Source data
╭──

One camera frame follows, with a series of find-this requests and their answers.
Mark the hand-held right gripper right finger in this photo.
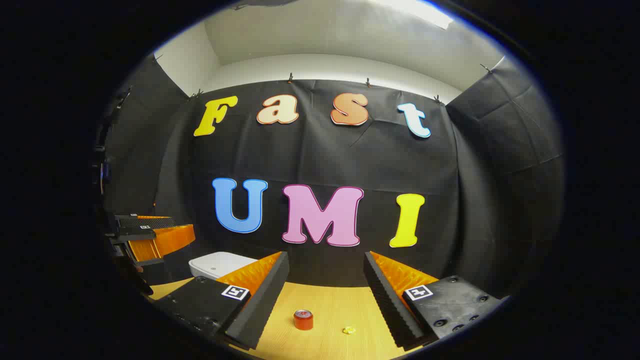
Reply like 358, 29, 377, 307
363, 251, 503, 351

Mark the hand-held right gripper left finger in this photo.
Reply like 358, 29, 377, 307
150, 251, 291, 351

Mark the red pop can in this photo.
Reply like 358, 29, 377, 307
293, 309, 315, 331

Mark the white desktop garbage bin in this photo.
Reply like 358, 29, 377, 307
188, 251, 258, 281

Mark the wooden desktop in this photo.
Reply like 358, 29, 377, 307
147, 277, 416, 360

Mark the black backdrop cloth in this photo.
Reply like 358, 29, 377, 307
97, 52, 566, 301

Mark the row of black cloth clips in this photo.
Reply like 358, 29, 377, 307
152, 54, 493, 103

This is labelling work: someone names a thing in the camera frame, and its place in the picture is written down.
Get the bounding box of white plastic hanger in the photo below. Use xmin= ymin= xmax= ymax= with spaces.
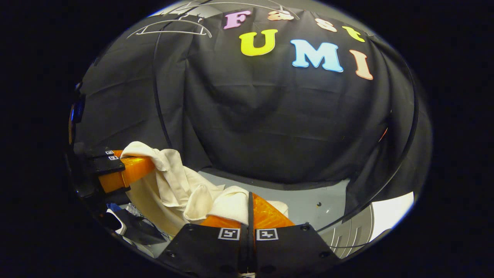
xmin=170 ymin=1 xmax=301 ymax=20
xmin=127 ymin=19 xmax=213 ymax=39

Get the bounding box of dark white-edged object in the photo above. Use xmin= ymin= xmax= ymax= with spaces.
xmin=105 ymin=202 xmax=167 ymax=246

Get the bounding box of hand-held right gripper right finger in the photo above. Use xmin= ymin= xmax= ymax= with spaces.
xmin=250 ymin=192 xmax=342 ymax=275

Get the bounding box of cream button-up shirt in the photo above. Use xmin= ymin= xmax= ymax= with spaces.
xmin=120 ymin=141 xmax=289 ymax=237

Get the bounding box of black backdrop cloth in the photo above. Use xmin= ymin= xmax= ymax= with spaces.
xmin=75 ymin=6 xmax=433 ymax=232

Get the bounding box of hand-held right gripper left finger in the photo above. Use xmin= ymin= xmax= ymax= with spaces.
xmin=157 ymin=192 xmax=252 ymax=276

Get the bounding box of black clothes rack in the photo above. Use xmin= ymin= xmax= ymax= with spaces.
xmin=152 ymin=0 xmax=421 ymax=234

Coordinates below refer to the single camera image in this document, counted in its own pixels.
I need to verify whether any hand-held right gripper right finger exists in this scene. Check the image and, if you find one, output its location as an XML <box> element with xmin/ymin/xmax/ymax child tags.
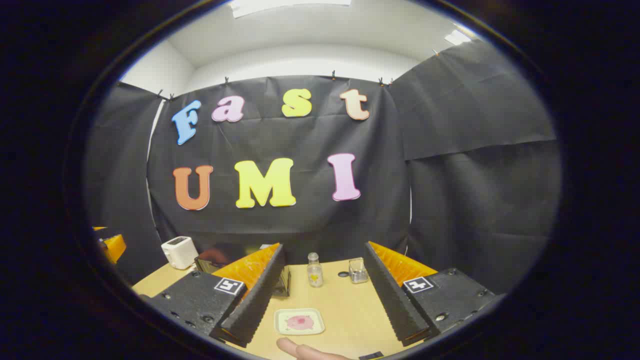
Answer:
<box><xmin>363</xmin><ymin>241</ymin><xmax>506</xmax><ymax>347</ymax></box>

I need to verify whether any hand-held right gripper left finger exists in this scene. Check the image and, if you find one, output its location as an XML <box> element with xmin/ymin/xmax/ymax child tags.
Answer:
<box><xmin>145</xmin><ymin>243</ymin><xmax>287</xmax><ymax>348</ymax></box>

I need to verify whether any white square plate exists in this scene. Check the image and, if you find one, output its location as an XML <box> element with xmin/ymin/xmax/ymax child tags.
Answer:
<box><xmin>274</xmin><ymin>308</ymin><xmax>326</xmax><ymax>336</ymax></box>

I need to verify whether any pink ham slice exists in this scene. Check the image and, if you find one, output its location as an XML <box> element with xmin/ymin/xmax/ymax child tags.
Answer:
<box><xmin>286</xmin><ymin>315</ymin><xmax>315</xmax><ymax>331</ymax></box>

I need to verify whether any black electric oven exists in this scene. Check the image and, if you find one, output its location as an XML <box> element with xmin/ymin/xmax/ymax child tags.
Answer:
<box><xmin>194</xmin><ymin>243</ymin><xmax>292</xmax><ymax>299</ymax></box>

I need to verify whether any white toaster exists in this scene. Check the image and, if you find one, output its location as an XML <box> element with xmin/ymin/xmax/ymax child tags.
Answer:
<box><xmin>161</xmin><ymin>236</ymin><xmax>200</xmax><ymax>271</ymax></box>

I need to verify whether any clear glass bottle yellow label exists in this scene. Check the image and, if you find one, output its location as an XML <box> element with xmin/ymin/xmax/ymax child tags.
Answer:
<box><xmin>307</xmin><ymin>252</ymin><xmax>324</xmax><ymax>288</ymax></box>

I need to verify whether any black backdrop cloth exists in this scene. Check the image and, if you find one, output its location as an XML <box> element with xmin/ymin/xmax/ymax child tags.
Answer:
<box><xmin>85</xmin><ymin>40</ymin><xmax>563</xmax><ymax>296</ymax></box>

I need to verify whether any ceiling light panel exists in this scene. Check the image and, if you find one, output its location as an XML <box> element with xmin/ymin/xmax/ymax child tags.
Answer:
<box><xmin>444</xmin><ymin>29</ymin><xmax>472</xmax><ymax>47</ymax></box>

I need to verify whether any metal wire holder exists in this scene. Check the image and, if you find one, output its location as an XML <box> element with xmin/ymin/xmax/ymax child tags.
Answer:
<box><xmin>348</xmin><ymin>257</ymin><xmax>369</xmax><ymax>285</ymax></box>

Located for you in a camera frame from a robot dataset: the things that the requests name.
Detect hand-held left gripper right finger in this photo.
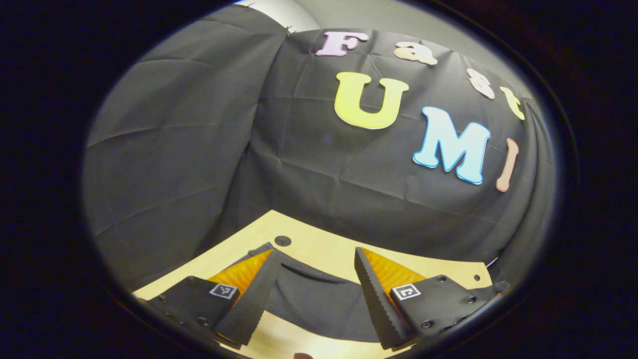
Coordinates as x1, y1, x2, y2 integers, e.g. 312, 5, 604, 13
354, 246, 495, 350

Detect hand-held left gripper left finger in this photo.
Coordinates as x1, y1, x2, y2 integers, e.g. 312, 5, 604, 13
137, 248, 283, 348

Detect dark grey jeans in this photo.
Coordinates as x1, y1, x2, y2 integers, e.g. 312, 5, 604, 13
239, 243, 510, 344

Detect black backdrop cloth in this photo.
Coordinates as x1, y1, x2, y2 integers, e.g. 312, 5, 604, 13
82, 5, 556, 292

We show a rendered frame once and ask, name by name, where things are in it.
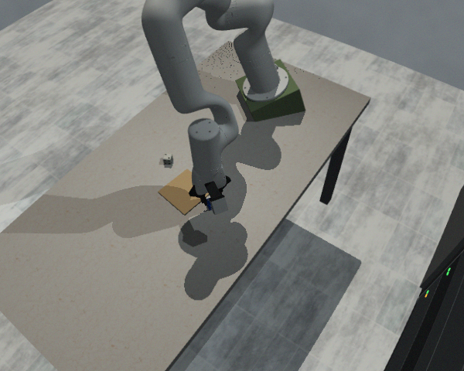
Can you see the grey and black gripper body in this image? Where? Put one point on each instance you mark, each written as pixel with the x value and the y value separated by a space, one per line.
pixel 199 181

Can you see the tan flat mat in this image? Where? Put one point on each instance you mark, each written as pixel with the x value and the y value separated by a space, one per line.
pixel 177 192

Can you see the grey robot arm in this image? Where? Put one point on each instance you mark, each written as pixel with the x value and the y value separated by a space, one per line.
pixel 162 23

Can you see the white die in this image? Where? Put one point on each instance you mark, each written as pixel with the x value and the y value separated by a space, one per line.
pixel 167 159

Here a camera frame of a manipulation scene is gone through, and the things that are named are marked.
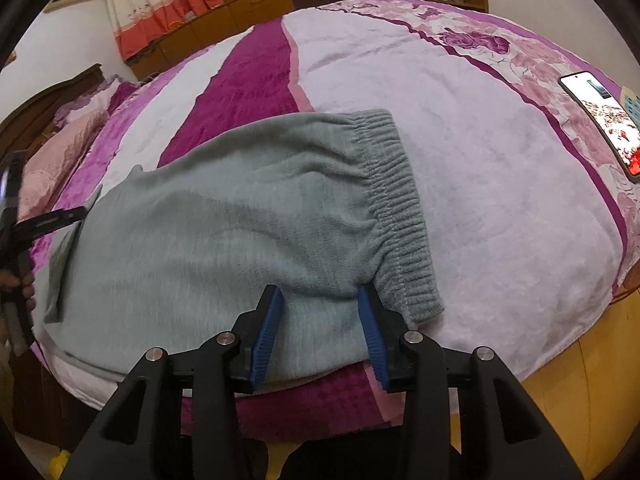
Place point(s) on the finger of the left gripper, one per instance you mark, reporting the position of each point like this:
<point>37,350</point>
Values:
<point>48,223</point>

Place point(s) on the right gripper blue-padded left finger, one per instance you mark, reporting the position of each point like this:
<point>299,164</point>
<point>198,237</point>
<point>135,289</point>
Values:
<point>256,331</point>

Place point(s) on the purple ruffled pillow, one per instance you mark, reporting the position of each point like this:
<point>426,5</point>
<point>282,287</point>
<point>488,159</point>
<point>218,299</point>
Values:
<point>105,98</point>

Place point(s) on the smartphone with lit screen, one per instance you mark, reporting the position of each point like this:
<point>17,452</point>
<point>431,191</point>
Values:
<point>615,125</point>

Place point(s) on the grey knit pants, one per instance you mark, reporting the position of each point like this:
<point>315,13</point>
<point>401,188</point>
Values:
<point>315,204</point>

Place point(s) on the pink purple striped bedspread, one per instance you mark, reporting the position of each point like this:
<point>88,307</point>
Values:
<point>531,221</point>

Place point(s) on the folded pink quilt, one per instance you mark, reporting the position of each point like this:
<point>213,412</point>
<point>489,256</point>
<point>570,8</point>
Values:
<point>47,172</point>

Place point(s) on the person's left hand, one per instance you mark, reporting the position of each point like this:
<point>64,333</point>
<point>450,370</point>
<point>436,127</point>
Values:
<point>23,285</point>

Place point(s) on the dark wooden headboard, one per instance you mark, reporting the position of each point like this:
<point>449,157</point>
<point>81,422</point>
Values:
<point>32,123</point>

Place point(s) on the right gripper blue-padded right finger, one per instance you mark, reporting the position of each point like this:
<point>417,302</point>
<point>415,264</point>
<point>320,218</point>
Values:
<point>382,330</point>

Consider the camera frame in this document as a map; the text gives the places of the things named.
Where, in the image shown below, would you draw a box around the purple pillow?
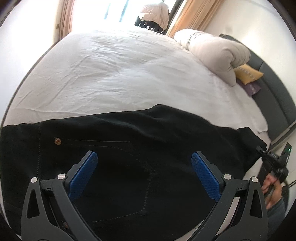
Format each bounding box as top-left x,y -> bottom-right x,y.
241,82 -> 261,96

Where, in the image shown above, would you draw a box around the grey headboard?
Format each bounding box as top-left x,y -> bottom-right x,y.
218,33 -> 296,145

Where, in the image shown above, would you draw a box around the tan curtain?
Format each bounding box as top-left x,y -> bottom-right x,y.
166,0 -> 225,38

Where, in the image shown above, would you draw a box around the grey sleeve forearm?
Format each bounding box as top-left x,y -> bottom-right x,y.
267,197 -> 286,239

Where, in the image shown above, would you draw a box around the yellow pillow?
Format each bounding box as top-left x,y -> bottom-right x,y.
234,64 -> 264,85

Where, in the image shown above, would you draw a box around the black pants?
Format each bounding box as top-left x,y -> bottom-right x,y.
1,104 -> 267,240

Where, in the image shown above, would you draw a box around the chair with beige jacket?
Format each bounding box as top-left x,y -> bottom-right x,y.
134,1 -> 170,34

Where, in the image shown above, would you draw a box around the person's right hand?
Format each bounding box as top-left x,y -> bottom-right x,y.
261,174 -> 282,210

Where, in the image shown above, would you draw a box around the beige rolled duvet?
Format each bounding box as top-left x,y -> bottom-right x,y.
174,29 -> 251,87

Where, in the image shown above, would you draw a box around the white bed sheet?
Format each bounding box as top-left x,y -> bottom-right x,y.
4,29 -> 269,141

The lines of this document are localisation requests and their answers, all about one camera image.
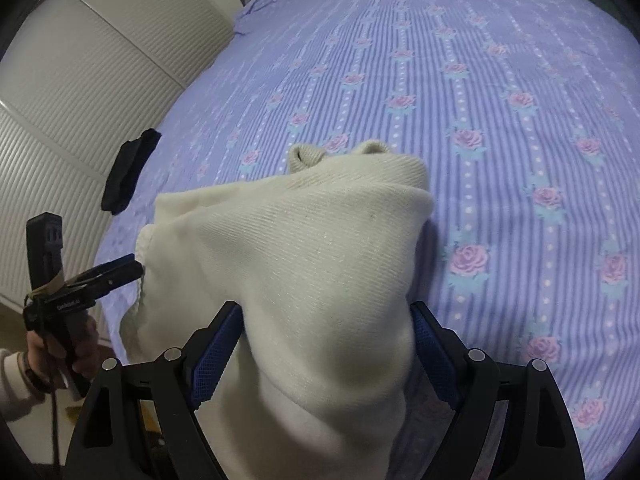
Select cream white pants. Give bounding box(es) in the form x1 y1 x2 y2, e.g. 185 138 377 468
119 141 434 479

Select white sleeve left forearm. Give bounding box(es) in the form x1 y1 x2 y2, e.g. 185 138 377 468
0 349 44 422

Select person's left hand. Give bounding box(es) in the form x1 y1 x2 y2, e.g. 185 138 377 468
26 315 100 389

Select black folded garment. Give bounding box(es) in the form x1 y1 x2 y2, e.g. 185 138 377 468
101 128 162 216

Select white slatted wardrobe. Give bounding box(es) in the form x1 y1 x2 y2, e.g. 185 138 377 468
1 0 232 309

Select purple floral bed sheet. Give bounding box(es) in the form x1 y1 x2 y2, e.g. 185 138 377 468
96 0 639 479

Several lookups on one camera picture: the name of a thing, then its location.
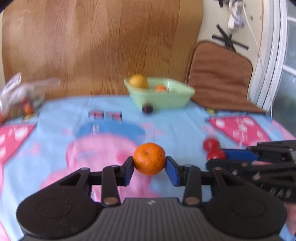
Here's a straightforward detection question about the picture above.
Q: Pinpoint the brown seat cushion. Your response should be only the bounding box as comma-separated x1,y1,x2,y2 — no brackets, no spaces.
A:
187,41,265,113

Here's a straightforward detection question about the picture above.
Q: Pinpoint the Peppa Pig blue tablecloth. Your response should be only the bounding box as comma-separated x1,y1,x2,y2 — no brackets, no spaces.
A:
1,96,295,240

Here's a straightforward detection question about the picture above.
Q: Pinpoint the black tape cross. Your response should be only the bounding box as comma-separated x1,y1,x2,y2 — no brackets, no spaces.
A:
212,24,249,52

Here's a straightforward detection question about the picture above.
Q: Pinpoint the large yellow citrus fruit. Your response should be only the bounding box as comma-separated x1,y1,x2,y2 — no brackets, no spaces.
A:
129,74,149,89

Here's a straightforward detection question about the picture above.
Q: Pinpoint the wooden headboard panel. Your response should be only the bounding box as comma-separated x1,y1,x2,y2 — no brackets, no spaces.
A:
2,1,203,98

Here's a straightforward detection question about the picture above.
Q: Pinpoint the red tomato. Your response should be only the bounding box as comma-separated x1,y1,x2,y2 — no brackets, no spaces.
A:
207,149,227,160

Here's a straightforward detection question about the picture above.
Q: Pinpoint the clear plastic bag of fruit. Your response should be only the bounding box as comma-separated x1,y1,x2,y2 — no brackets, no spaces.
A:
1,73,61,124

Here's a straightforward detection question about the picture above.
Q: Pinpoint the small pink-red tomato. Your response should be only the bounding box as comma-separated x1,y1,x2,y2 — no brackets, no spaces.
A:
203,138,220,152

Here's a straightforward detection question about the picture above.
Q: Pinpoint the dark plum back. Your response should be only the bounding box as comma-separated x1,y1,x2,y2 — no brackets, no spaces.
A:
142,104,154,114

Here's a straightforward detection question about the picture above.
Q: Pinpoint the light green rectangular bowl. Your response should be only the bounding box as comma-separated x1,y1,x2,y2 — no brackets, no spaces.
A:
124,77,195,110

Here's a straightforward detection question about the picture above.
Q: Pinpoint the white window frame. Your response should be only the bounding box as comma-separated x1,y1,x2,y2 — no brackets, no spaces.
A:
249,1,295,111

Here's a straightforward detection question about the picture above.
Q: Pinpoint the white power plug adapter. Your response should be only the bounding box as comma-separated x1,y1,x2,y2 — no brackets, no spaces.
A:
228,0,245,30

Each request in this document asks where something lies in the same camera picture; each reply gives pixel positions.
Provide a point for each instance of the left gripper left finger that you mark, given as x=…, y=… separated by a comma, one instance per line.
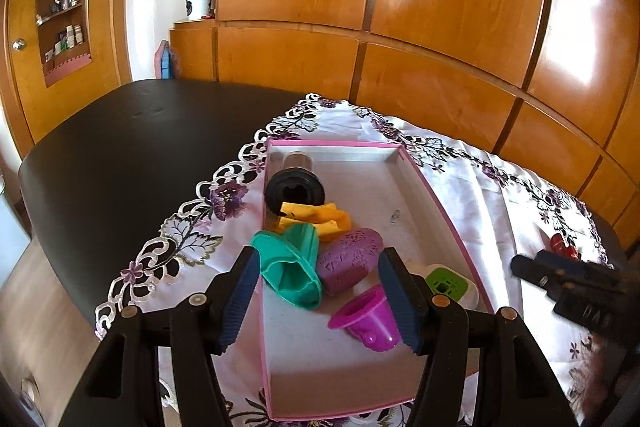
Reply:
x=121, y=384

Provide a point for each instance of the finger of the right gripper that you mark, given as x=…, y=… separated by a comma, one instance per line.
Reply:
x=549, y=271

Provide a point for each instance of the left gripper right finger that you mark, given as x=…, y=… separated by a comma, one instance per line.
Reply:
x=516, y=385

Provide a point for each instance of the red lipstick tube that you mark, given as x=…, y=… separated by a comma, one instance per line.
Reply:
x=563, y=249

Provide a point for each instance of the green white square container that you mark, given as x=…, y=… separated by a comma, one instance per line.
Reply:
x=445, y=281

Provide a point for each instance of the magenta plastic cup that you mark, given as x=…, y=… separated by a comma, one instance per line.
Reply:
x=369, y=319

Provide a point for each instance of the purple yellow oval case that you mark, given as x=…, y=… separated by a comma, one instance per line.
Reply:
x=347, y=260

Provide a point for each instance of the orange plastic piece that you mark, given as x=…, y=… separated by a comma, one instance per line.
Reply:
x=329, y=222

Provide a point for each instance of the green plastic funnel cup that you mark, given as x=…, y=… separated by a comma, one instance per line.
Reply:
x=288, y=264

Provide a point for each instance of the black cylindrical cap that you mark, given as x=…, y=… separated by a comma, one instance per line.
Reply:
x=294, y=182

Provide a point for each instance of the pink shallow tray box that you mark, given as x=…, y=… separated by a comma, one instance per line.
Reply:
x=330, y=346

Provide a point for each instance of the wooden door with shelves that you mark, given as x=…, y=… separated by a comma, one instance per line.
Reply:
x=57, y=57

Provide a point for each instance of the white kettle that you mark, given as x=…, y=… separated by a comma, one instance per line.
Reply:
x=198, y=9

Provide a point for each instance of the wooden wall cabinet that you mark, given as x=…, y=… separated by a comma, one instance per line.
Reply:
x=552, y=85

╰──

# [Work to complete]
Reproduce the lines above starting at the one with "Here a camera" and ending at the one with "<point>47,172</point>", both included, exactly and with no pictures.

# [The answer]
Here a camera frame of a manipulation scene is gone through, and the things that are named are marked.
Place point(s) on the finger of the left gripper, one per instance you mark, reporting the position of each point like this:
<point>37,350</point>
Values:
<point>48,223</point>

Place point(s) on the right gripper blue-padded left finger, one per instance you mark, reporting the position of each point like this:
<point>299,164</point>
<point>198,237</point>
<point>135,289</point>
Values:
<point>256,331</point>

Place point(s) on the purple ruffled pillow, one per instance you mark, reporting the position of each point like this:
<point>426,5</point>
<point>282,287</point>
<point>488,159</point>
<point>218,299</point>
Values:
<point>105,98</point>

Place point(s) on the smartphone with lit screen, one per instance you mark, reporting the position of each point like this:
<point>17,452</point>
<point>431,191</point>
Values:
<point>615,125</point>

Place point(s) on the grey knit pants, one per instance you mark, reporting the position of each point like this:
<point>315,13</point>
<point>401,188</point>
Values:
<point>315,204</point>

Place point(s) on the pink purple striped bedspread, one per instance you mark, reporting the position of each point like this:
<point>88,307</point>
Values:
<point>531,221</point>

Place point(s) on the folded pink quilt, one per instance you mark, reporting the position of each point like this:
<point>213,412</point>
<point>489,256</point>
<point>570,8</point>
Values:
<point>47,172</point>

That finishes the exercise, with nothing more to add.